A: A good macro lens should go to life size or 1:1 ratio – that means the image projected onto the sensor is the same size as it is in real life.
Canon makes a small and lightweight 50mm f/2.5 Macro lens for about $450 but it only magnifies to half life size. To get full 1:1 life size macro you'll need an EF 25 extension tube adapter which almost doubles the price.
A better deal for a 50D is the newer 60mm EF-S f/2.8 designed for digital camera use which offers 1:1 ratio and costs about $700. Canon also makes a very good 100mm f/2.8 which does 1:1 ratio and costs closer to $900.
Canon EF-S 60mm Macro USM lens delivers 1:1 macro magnification.

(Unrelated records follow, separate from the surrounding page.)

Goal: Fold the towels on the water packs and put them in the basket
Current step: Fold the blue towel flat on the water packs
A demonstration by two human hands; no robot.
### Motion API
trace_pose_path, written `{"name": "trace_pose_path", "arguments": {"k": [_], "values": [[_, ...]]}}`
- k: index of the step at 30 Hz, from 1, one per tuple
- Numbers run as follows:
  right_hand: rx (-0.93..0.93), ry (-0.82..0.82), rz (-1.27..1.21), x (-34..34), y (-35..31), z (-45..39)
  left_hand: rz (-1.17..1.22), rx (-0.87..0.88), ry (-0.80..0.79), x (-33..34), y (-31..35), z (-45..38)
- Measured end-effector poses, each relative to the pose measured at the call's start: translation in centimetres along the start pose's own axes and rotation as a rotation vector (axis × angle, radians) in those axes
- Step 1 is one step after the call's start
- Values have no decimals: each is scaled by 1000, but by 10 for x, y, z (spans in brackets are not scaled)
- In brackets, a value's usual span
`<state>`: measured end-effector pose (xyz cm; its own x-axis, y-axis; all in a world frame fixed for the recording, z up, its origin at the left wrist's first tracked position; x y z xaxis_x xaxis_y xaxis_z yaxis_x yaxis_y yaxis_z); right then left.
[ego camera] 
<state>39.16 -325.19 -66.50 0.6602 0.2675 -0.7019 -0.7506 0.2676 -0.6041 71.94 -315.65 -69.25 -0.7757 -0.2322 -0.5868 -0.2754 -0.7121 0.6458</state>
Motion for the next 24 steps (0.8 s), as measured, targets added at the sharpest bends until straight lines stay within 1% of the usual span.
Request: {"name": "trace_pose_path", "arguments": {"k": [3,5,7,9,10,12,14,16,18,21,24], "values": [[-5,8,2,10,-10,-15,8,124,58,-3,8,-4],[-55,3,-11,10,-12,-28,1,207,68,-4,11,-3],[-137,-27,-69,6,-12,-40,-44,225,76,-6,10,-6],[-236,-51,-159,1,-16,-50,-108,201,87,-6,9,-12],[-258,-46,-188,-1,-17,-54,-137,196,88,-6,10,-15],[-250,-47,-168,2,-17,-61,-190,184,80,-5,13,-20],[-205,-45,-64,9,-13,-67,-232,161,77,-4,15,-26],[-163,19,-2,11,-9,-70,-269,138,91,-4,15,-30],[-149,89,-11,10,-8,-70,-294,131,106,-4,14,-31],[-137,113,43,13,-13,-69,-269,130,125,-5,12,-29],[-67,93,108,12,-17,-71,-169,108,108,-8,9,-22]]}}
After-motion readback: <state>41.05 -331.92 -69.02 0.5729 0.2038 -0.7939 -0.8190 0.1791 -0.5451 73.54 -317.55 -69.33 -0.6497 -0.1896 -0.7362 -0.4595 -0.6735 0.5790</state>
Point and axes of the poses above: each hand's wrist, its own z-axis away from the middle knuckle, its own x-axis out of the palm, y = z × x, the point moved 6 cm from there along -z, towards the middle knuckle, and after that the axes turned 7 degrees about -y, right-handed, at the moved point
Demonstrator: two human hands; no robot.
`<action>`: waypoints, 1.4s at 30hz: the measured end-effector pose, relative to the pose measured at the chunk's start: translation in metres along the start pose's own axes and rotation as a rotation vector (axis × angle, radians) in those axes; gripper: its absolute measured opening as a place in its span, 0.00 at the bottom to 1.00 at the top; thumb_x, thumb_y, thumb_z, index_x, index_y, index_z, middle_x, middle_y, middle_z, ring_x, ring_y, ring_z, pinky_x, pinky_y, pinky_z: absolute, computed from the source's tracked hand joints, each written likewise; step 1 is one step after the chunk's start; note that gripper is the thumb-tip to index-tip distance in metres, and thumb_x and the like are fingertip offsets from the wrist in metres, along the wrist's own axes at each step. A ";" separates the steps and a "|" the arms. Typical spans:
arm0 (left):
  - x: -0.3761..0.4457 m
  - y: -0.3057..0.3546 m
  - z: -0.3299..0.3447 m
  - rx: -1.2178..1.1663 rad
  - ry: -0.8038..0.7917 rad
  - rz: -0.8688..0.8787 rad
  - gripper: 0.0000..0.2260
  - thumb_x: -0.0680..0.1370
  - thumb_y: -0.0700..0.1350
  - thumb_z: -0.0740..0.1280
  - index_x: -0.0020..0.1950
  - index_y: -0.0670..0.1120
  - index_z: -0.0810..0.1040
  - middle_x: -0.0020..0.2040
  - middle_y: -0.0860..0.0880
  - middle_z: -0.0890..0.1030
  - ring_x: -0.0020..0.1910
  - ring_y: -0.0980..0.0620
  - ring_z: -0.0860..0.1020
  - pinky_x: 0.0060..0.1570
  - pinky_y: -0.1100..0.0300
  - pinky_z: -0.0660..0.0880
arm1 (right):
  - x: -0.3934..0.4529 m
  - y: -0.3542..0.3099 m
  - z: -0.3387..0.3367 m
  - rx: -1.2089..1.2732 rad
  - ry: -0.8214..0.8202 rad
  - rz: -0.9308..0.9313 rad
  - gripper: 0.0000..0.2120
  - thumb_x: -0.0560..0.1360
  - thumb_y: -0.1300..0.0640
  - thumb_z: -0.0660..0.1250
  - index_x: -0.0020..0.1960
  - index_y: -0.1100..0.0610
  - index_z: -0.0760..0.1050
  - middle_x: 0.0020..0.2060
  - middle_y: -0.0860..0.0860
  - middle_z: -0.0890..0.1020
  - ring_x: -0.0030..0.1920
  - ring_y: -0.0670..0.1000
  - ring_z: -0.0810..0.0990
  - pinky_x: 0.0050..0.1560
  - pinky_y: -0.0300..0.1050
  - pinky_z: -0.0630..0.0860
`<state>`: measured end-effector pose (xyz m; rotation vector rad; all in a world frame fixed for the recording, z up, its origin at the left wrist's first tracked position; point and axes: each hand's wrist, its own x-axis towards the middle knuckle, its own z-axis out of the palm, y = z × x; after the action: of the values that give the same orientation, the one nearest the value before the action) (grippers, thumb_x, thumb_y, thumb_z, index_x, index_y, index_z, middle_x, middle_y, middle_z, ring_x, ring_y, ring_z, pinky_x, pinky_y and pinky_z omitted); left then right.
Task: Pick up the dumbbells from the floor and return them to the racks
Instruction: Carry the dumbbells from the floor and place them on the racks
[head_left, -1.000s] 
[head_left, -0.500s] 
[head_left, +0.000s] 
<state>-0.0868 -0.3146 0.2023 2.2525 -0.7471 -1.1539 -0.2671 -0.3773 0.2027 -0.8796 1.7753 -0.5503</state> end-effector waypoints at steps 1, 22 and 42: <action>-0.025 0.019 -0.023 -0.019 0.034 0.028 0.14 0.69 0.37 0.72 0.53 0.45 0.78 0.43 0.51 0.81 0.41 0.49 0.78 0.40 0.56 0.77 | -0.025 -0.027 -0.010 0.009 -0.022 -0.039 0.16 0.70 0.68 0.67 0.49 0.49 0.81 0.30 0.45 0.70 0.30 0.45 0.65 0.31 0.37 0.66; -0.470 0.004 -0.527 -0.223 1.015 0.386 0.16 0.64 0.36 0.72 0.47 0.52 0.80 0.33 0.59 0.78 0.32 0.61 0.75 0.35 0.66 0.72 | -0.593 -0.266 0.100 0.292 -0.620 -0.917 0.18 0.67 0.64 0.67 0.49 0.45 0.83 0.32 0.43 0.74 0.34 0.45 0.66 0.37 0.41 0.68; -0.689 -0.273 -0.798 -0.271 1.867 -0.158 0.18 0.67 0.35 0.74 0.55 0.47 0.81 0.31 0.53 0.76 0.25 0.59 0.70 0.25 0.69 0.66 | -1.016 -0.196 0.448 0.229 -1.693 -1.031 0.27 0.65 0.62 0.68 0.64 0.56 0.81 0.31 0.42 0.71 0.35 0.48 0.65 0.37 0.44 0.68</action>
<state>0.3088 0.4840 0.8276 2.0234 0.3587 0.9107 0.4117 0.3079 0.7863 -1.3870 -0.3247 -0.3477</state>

Tamron and Sigma both make macro lenses for Canon (and most other brands) and the quality is very good. Tamron makes a 60mm f/2 Di II for around $750 and a classic 90mm f2.8 for a bit less – both 1:1 capable. The Tamron 90mm is designed to cover a full-frame sensor as well, so is larger than you might expect. Sigma offers 50mm, 70mm and 105mm f2.8 Macro lenses which should cost you between $450 and $650 each.
Tamron SP 60mm f2 macro.
All are DG models and go to 1:1 magnification – they also make good portrait lenses. One thing to note is that none of the macro lenses on offer are stabilised.
If you are buying used, just be sure that what you are buying is compatible. Also some of the older models are not so good with digital sensors – old Tamron manual focus macros for instance can reflect a ‘hot spot’ on to the sensor from the rear element. But if you buy a new digital compatible design, no problem.